- _TO DO_
From the records, pick out and copy each line containing "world".
▬▬▬▬▬▬▬▬▬▬
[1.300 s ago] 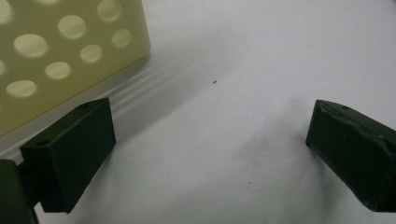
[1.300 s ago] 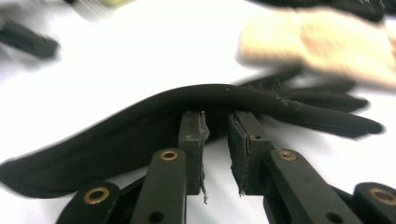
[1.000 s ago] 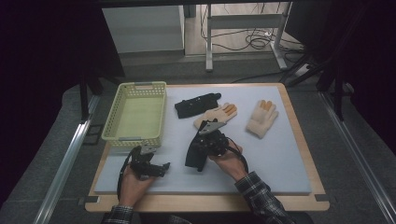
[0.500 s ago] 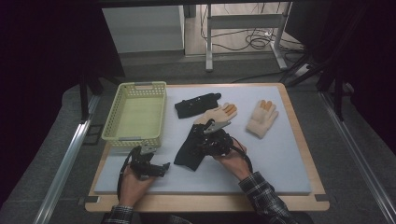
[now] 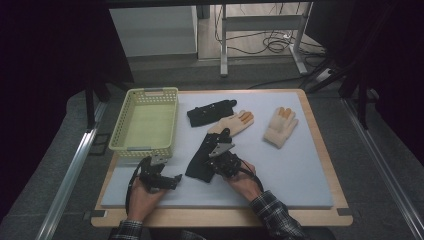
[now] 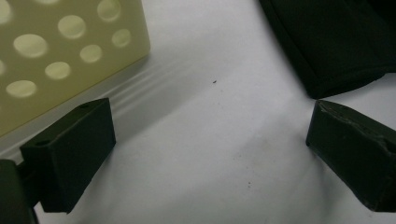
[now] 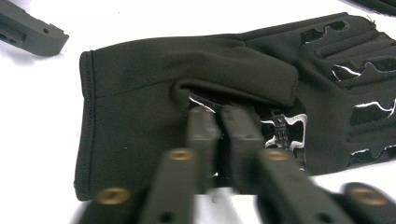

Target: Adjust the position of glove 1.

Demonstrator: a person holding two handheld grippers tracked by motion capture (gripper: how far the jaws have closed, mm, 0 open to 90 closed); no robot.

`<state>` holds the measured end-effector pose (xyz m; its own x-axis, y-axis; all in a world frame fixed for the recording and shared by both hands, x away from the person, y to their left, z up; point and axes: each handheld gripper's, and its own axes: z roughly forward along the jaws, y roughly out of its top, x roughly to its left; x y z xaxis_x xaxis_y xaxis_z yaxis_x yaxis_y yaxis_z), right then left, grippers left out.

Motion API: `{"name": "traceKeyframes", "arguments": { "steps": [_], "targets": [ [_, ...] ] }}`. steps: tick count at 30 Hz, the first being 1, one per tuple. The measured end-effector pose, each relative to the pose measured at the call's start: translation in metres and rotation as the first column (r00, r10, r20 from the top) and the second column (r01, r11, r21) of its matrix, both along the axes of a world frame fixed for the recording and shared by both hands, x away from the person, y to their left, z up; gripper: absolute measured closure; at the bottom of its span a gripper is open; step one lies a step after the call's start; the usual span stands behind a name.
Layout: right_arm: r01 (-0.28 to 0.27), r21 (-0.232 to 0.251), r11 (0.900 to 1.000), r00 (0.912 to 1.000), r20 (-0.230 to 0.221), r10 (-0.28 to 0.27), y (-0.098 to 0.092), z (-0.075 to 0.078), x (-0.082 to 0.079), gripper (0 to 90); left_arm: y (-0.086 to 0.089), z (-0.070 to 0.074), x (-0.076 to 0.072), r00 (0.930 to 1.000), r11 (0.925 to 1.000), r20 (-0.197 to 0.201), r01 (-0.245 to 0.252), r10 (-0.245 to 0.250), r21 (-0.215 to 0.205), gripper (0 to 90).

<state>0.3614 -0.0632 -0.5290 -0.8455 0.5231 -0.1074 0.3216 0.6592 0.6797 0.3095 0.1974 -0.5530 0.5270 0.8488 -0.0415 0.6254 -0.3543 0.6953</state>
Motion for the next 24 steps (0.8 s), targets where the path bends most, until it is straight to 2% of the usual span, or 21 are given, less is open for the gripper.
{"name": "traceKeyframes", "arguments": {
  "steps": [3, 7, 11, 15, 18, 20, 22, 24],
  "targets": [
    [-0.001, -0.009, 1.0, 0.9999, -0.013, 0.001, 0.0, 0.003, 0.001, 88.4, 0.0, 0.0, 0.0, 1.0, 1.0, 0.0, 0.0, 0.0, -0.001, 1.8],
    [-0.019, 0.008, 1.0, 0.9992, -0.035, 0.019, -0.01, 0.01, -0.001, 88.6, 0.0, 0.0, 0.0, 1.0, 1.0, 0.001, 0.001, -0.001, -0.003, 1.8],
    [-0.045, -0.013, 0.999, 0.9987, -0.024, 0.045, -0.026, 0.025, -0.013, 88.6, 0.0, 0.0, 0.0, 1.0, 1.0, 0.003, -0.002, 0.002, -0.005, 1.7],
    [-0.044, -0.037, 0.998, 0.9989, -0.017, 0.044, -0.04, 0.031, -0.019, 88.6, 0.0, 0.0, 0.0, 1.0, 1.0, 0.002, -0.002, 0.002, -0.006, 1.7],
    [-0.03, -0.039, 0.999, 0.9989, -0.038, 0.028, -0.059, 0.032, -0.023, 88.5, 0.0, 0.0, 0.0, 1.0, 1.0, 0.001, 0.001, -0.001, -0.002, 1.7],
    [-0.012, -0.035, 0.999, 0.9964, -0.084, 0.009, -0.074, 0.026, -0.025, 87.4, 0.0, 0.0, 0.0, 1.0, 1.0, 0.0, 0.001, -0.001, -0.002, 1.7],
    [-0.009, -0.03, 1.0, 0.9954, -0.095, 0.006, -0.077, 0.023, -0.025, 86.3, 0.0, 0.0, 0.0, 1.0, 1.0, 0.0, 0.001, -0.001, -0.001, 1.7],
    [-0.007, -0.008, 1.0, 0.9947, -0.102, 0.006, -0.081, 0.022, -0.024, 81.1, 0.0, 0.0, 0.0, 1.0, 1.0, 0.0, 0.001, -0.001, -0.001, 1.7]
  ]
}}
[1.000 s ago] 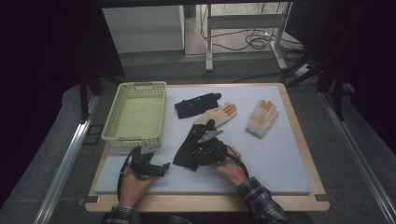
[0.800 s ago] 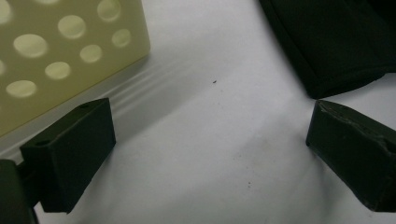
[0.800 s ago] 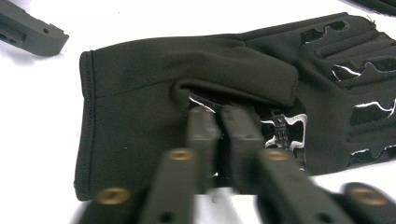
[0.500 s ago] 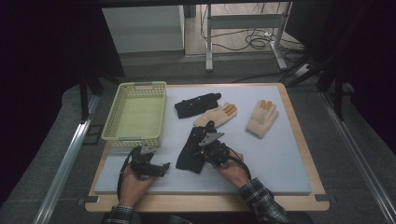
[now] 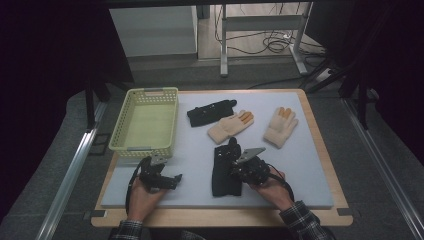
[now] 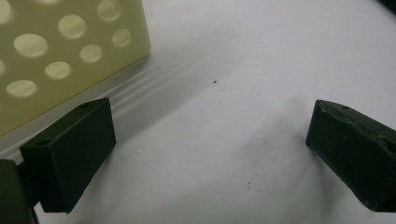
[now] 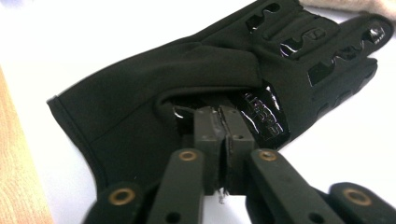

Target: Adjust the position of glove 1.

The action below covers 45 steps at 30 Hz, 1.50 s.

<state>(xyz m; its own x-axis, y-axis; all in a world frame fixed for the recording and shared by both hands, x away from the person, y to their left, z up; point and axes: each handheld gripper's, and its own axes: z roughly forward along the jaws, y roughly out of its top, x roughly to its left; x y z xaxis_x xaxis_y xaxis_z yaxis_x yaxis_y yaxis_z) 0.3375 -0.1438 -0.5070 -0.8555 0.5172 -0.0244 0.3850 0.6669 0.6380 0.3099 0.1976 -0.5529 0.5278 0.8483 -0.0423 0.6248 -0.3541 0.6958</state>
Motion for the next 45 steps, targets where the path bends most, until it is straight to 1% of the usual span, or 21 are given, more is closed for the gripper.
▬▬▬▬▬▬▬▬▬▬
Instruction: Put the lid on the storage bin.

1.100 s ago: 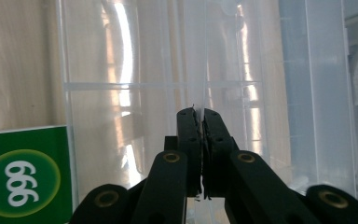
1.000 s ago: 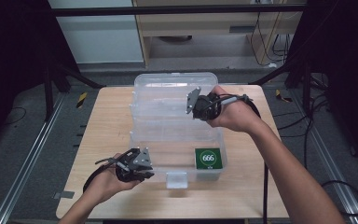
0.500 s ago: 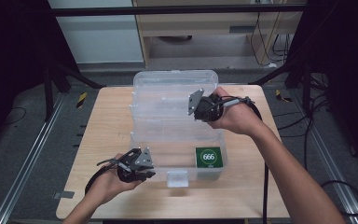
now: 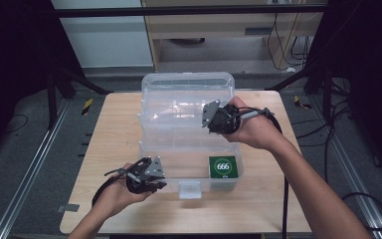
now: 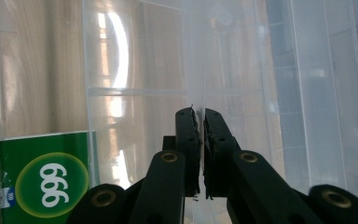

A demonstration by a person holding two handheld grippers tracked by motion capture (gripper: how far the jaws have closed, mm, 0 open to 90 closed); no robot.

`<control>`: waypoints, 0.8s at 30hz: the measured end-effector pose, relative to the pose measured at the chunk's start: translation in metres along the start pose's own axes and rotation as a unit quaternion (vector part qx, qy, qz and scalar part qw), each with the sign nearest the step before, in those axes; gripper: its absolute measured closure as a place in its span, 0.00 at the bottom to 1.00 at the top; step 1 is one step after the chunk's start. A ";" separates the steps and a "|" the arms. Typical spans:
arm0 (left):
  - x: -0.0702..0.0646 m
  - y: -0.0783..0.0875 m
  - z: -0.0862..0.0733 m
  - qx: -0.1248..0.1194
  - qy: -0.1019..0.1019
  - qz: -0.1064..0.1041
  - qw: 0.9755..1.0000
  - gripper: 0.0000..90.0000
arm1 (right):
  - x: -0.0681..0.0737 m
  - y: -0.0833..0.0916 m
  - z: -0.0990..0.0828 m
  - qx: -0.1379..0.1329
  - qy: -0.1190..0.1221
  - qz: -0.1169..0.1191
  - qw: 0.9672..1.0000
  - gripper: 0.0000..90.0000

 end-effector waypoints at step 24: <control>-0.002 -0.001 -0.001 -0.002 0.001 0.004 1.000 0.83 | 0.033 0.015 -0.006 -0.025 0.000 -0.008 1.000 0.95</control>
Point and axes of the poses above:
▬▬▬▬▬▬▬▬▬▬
- _ANSWER SPACE_
`<state>` holds the measured end-effector pose (xyz m; its own x-axis, y-axis; all in a world frame fixed for the recording and shared by both hands, x away from the person, y to their left, z up; point and axes: each handheld gripper's, and its own axes: z roughly forward along the jaws, y roughly out of its top, x roughly to its left; x y z xaxis_x xaxis_y xaxis_z yaxis_x yaxis_y yaxis_z), right then left, grippers left out.
Motion API: `{"name": "traceKeyframes", "arguments": { "steps": [_], "targets": [ [_, ...] ] }}`. steps: tick count at 30 Hz, the first being 1, one per tuple. The measured end-effector pose, each relative to the pose measured at the call's start: translation in metres and rotation as the first column (r00, r10, r20 from the top) and the second column (r01, r11, r21) of its matrix, both along the axes of a world frame fixed for the recording and shared by both hands, x away from the person, y to their left, z up; gripper: absolute measured closure; at the bottom of its span a gripper is open; step one lies a step after the call's start; the usual span stands behind a name.
<state>(xyz m; its own x-axis, y-axis; all in a world frame fixed for the recording and shared by both hands, x away from the person, y to their left, z up; point and axes: each handheld gripper's, and its own axes: z roughly forward along the jaws, y roughly out of its top, x roughly to its left; x y z xaxis_x xaxis_y xaxis_z yaxis_x yaxis_y yaxis_z) 0.3375 -0.1438 -0.5070 -0.8555 0.5172 -0.0244 0.3850 0.6669 0.6380 0.3099 0.1976 -0.5529 0.5278 0.8483 -0.0423 0.6248 -0.3541 0.6958</state>

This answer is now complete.